RAW DATA -
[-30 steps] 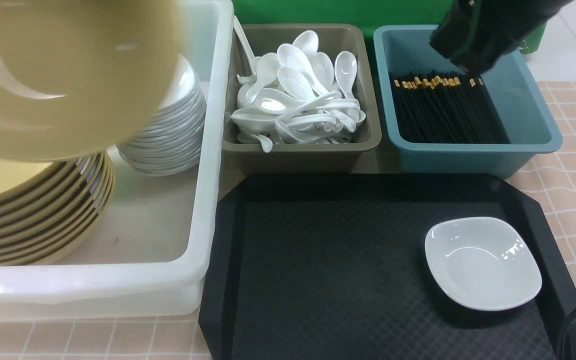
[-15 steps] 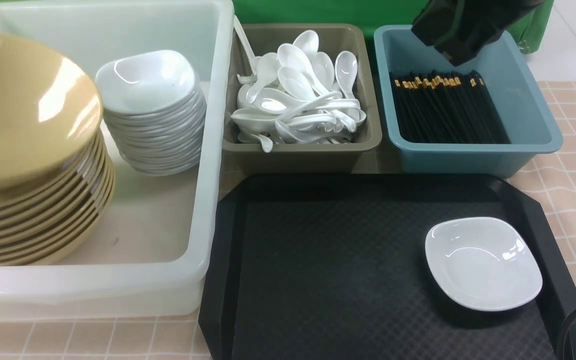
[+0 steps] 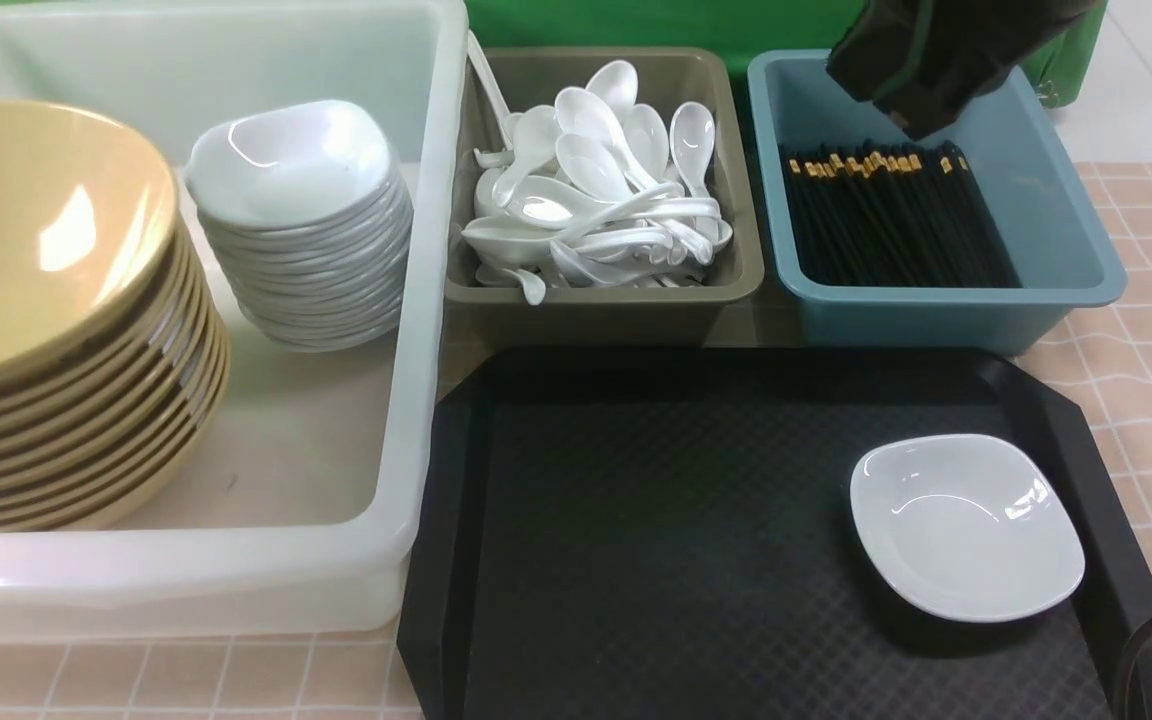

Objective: On brown table put chopsticks spoon bowls plates into blue grey white boxes.
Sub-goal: 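Place the tan bowl onto the bowl stack in the left bin with the left gripper, then grasp the small white bowl on the black tray by its rim with the left gripper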

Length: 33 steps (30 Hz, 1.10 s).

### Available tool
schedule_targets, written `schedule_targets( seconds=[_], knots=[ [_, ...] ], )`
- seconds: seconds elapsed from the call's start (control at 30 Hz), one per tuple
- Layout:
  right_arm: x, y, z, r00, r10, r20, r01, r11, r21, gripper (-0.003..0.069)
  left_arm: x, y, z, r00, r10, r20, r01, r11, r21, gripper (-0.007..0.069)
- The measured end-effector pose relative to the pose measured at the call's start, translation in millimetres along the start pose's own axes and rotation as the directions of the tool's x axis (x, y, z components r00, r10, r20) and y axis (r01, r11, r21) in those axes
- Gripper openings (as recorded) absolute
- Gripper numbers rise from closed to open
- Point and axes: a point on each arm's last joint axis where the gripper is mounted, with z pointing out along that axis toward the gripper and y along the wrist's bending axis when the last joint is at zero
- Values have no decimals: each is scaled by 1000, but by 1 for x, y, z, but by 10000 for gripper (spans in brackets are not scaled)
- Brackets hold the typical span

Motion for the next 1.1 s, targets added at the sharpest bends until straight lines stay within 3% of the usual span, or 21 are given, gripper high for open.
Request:
schedule_targets(
  seconds=[0.03, 0.1, 0.17, 0.2, 0.23, 0.3, 0.37, 0.4, 0.43, 0.5, 0.53, 0.8, 1.1],
  knots=[
    [2, -1, 0, 1000, 9, -17, -9, 1000, 4, 236, -2, -13, -4, 1000, 16, 17, -17, 998, 53, 584],
    [9, -6, 1, 994, 83, -74, -80, 996, 45, 236, -3, -59, -11, 995, 92, 42, -99, 964, 247, 579],
    [13, -8, 1, 989, 116, -88, -111, 992, 62, 236, -2, -76, -10, 990, 131, 41, -138, 940, 312, 576],
    [21, -13, 3, 980, 164, -112, -155, 984, 86, 236, 4, -117, -6, 974, 223, 35, -216, 872, 439, 561],
    [22, -12, 3, 979, 168, -114, -158, 984, 87, 236, 5, -122, -3, 971, 238, 29, -225, 863, 452, 560],
    [41, -12, 2, 961, 230, -154, -215, 971, 104, 236, 19, -185, 17, 922, 386, 14, -324, 752, 575, 547],
    [59, -9, 0, 945, 268, -188, -250, 962, 113, 236, 33, -228, 33, 878, 478, 21, -383, 676, 630, 545],
    [61, -9, 0, 944, 269, -192, -251, 961, 113, 236, 36, -235, 33, 872, 489, 31, -394, 662, 638, 545],
    [79, -4, -4, 930, 300, -214, -279, 952, 122, 236, 52, -271, 51, 834, 550, 30, -425, 608, 670, 545],
    [90, -1, -8, 922, 315, -227, -292, 948, 131, 236, 65, -294, 63, 811, 584, 29, -440, 576, 690, 545],
    [105, 4, -15, 913, 332, -239, -305, 942, 143, 236, 79, -323, 77, 793, 609, 22, -437, 543, 717, 545],
    [153, 30, -43, 903, 362, -230, -330, 930, 164, 236, 134, -410, 144, 790, 606, -90, -308, 520, 797, 544],
    [167, 39, -53, 907, 363, -213, -332, 928, 168, 236, 158, -443, 177, 817, 572, -70, -297, 522, 799, 536]
  ],
)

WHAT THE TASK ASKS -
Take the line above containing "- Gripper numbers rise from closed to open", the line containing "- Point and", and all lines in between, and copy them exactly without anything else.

TASK RESULT -
- Gripper numbers rise from closed to open
- Point and axes: a point on each arm's last joint axis where the gripper is mounted, with z pointing out along that axis toward the gripper and y along the wrist's bending axis when the last joint is at zero

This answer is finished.